> **Task to complete**
In the material below, find every line with "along" and pull it out.

> **Supplied data**
================================

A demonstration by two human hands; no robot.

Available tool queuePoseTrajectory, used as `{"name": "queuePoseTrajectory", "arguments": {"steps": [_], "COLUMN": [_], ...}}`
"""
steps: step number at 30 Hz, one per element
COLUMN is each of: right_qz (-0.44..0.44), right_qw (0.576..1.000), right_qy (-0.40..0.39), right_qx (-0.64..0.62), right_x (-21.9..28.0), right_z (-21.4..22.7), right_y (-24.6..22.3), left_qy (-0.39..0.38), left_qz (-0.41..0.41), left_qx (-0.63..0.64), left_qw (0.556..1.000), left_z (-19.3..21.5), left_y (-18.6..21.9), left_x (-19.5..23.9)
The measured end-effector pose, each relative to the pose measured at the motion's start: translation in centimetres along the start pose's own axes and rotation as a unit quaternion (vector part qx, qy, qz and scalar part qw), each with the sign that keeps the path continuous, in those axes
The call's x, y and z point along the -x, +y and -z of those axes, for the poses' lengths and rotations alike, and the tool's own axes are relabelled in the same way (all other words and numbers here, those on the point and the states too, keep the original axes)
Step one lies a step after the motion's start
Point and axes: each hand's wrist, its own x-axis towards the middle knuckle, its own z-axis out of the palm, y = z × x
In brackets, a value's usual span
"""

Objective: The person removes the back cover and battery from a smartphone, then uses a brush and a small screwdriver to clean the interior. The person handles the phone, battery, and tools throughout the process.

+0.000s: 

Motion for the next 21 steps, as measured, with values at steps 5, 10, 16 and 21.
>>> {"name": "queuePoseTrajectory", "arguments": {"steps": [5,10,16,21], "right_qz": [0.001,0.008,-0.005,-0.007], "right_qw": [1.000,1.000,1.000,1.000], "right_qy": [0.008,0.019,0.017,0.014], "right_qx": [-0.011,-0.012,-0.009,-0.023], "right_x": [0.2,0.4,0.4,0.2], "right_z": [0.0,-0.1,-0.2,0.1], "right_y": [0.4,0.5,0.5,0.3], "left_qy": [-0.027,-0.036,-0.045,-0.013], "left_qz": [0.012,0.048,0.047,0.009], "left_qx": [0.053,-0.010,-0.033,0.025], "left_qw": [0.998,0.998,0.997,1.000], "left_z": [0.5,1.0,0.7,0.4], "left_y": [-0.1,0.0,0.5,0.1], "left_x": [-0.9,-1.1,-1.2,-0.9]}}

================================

> **Exercise result**
The measured end-effector pose, each relative to the pose measured at the motion's start: translation in centimetres along the start pose's own axes and rotation as a unit quaternion (vector part qx, qy, qz and scalar part qw), each with the sign that keeps the path continuous, in those axes
The call's x, y and z point along the -x, +y and -z of those axes, for the poses' lengths and rotations alike, and the tool's own axes are relabelled in the same way (all other words and numbers here, those on the point and the states too, keep the original axes)

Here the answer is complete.